Mark Weaver, a friend in his own long-term recovery, joined the conversation. With a calm voice and a slight smile behind his braided beard, he steadied her with a few words. His assurance carried the wisdom of one who had been in this situation many times before.

"Just keep making the next right move for you," he said. "You know you're safe here."

He reminded her of how her relationship with her mother had changed when Whitaker learned to set boundaries that would avoid supporting her addiction. The daughter suddenly seemed to understand.

"So just don't budge," she said. "So tonight, I'll write down some guidelines, and I won't budge from them."

The conversation turned hopeful. She said she would apply for a new ID the next day.

"I can't wait to job-hunt not sick. I don't even know what that feels like," she said.

Weaver knew. He got hooked on drugs as a kid, as she did. Drugs kept him, like her, from growing up. For decades. He went through countless rounds of rehab, recovery and relapse, stints in jail, and a successful business that he lost.

Finally, he met someone who had made the journey ahead of him.

"What finally clicked for me was just having people who were living an honest recovery life, and weren't afraid to tell me the truth," he told the class at the session last month.
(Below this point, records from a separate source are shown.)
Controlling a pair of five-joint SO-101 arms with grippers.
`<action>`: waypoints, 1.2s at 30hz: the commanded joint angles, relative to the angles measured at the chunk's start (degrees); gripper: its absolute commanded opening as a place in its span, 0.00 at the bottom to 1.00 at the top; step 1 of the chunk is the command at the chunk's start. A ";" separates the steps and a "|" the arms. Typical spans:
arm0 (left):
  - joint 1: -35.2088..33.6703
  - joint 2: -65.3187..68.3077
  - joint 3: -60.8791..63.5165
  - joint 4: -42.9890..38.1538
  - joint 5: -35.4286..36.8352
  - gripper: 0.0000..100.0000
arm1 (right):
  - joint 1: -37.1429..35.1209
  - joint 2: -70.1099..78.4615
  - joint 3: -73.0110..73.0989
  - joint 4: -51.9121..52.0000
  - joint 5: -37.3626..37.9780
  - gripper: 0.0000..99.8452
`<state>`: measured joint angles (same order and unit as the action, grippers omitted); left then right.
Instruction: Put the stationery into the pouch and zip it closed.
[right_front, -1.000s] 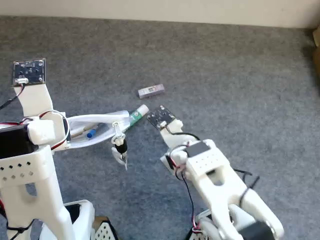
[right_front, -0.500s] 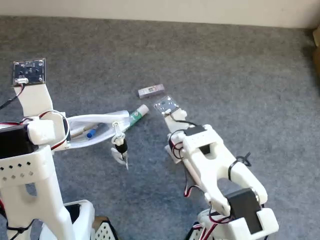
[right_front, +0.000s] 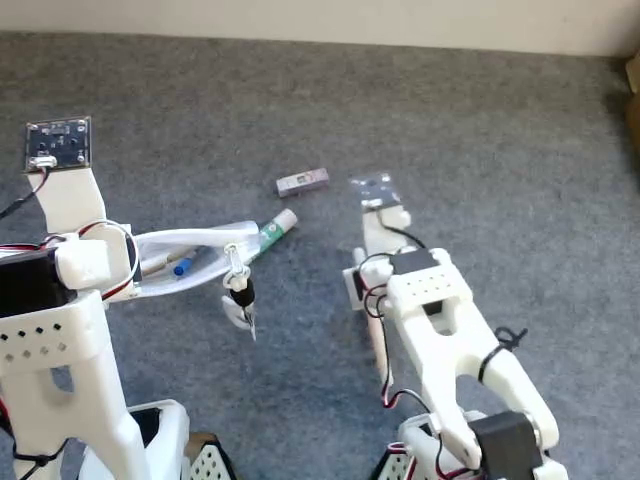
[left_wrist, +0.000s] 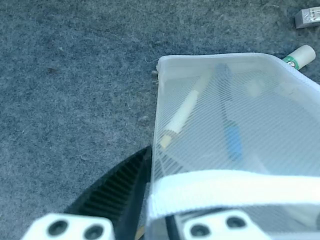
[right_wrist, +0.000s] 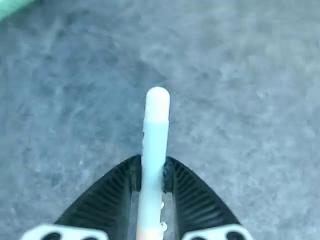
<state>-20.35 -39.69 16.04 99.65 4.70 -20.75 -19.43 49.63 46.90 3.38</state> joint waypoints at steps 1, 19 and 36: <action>-0.84 -0.22 0.40 -0.79 -0.62 0.01 | 2.42 -4.53 0.92 0.40 -3.08 0.00; -0.84 -0.13 0.48 -0.79 -0.62 0.01 | 2.42 -16.92 3.56 0.40 -5.54 0.00; -0.92 -0.40 1.27 -1.41 -0.62 0.01 | 5.14 -20.26 3.12 -2.59 -45.19 0.00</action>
<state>-20.35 -39.78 16.84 99.12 4.70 -18.73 -36.22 53.85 45.58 -35.56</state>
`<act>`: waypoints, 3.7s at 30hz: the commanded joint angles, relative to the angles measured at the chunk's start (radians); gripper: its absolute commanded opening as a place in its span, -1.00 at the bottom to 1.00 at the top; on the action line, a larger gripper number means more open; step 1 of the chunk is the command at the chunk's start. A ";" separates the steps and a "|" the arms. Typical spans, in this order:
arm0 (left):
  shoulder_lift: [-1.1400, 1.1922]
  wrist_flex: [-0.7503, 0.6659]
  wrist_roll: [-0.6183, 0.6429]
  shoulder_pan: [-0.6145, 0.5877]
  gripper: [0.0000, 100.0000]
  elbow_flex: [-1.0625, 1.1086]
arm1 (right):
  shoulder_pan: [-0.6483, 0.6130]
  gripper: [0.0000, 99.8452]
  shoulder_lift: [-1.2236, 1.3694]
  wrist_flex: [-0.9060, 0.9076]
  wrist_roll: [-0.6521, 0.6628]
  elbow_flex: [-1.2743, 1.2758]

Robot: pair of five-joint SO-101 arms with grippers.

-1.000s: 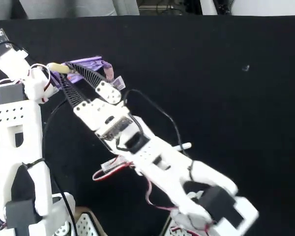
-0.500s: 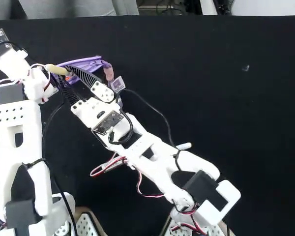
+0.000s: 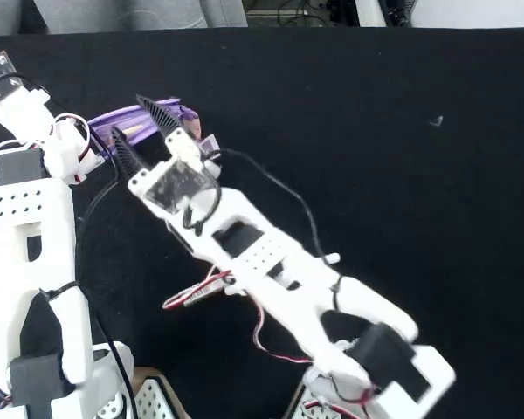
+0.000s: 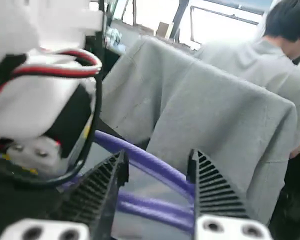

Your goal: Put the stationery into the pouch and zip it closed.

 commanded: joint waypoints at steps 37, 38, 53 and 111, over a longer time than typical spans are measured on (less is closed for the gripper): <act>0.009 -0.066 0.008 -0.053 -0.94 0.041 | 0.126 -0.74 -0.395 1.682 0.747 0.087; 0.009 -0.066 0.008 -0.054 -0.94 0.041 | 0.126 -0.74 -0.371 1.680 0.753 0.087; 0.012 -0.066 0.008 -0.058 -0.94 0.041 | 0.127 -0.74 0.051 1.349 0.789 0.117; 0.015 -0.066 0.008 -0.050 -0.94 0.044 | 0.140 -0.98 -0.473 0.132 -0.051 -0.048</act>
Prayer kept him on that path.

Now he helps people like Whitaker's daughter every day. He constantly hands out cards with his phone number. Last year he got calls from 200 addicts. Sometimes they work with him all the way through detox and into long-term recovery.

[Contact Fallen Up Ministries in the Valley or Real About Addiction in Anchorage]

"All these things in my story, I feel in my heart and soul, were preparing me for this, what I'm doing today," he said.

When he first came to Steve Gordon's art class last month, Weaver took the time to tell his story all the way through. The students listened attentively. Some wept. One came to him after class and now has entered a 12-step program.

They asked him to try various poses, but settled on one with his face upturned and his arms outstretched.

"As soon as they said, 'Hold your arms out like this,' I said, 'OK, you want me to do my Jesus Christ pose?' " he said.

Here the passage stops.